Si le repliement des protéines est moins connu que Starcraft II, les performances des algorithmes de Deepmind – la filiale de Google dédiée à l’intelligence artificielle (IA) – y sont tout aussi impressionnantes. Et sûrement bien plus utiles. Lundi 30 novembre, cette dernière a annoncé pouvoir prédire avec précision la structure d’une protéine à partir de sa séquence. Un défi qui travaille la communauté scientifique depuis plusieurs décennies.
Car la structure des protéines – des molécules composées de longues chaînes d’acides aminés qui se replient et se tordent sur elles-mêmes – est à la fois complexe… et cruciale pour en prédire l’effet. Les progrès annoncés par le géant américain pourraient donc chambouler les sciences du vivant, que ce soit pour la recherche d’enzymes pour le recyclage industriel, ou pour la découverte de médicaments, note Deepmind dans un post de blog publié à l’occasion.
Grand challenge depuis 1994
Le repliement des protéines obéit à des lois physiques. Mais le nombre d’acides aminés et surtout la multitude de positions intermédiaires que prend une molécule avant d’atteindre son état stable rend la modélisation du processus très complexe.

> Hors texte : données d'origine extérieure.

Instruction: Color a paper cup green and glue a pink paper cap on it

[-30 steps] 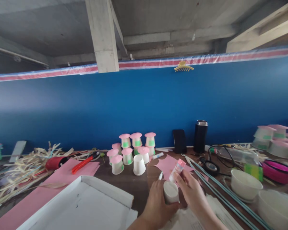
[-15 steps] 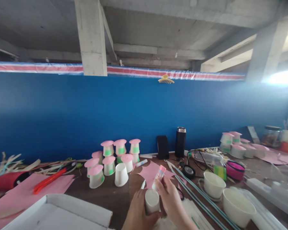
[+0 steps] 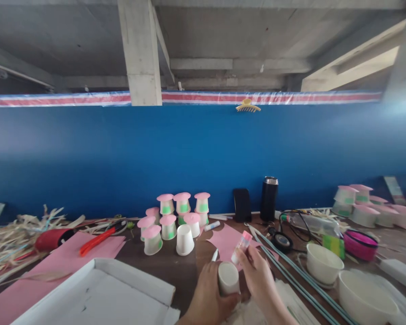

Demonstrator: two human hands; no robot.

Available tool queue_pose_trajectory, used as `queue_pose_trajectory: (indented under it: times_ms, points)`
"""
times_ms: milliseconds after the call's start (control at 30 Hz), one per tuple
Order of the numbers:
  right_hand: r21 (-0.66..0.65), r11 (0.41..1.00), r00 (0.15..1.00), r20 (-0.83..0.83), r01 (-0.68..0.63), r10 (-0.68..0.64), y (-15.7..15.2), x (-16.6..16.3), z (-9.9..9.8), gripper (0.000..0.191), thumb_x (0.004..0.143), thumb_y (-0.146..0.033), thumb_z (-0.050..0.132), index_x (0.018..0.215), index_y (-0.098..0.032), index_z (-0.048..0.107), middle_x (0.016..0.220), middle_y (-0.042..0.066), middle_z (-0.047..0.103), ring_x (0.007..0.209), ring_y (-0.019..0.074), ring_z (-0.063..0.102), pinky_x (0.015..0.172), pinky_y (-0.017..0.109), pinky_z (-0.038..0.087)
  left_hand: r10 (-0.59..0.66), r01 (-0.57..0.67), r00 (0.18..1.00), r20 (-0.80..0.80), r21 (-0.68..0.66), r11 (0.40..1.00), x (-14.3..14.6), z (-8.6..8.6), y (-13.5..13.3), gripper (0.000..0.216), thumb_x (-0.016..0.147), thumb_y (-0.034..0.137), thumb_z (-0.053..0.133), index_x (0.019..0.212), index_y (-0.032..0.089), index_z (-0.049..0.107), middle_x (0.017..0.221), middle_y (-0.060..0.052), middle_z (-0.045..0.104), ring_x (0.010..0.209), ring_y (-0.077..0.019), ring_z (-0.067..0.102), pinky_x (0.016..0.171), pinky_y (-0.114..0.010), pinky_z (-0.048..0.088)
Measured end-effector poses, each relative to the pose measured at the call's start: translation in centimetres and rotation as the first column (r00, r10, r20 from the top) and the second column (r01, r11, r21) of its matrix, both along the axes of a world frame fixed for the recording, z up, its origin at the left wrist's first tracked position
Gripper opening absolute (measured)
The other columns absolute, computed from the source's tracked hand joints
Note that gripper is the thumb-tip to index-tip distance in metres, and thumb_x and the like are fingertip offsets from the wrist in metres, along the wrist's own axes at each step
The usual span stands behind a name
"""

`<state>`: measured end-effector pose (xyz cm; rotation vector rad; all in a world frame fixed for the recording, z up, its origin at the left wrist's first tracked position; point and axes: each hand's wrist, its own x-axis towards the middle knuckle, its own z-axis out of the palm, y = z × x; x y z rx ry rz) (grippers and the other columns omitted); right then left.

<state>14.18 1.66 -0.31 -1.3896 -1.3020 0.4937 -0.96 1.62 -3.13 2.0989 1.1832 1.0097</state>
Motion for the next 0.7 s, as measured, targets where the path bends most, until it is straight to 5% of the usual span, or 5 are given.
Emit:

Il est pourtant crucial, car de la mobilité cellulaire à la catalyse de réactions chimiques, les protéines assurent de nombreuses fonctions du vivant, qui dépendent en large partie de leurs structure. Face au Covid-19 par exemple, comprendre les protéines composant le virus et leur action était l'une des priorités scientifiques. Comme en témoigne l'engouement pour le projet de calcul performance (HPC) décentralisé Folding@Home, qui a fait parler de lui en rassemblant des centaines de milliers de joueurs mettant à disposition leur puissance de calcul pour accélérer la recherche sur les virus.
Rappelant que le problème du repliement des protéines travaille la communauté scientifique depuis 50 ans, Deepmind ne boude pas son plaisir. Son algorithme, Alphafold 2, a remporté haut la main la quatorzième édition de CASP. Un concours créé en 1994 et qui rassemble une centaine d’équipes de recherche dans le monde pour leur permettre de comparer à l’aveugle leurs méthodes de prédiction du repliement des molécules.
Apprentissage profond
En 2018 déjà, lors de la treizième édition du concours, la première version d’Alphafold présentée par Deepmind avait obtenu de beaux résultats. Mais elle restait alors loin des méthodes expérimentales basées, par exemple, sur la cristallographie à rayons x, ou sur la cryo-microscopie électronique. Des méthodes longues, faisant appel à des instruments coûteux, mais relativement efficaces.
Cette-fois, Deepmind rattrape son retard et peut prédire la structure d’une protéine avec une précision moyenne de l’ordre de l’épaisseur d’un atome. Si l’IA peine encore à modéliser certaines protéines, elle devient donc un outil compétitif avec les méthodes expérimentales dans de nombreux cas.
Pour obtenir ces performances, les scientifiques ont traduit les protéines pliées sous formes de graphiques dans l’espace. Ils ont utilisé un réseau de neurones basé sur l’attention, capable de se focaliser sur certaines données pour augmenter son efficacité et de prendre en compte la structure du graphique qu'il construit en se basant notamment sur les résultats d'autres séquences proches.
Entraîné sur un ensemble de bases de données rassemblant quelques 170 000 protéines, Alphafold peut ainsi prédire les structures des protéines à partir de séquences protéiniques en quelques jours, affirme Deepmind, qui cite plusieurs applications, par exemple pour la découverte de médicaments, ou d'enzymes de recyclage. Une percée dont on mesurera l'influence sur la biologie dans les années qui viennent.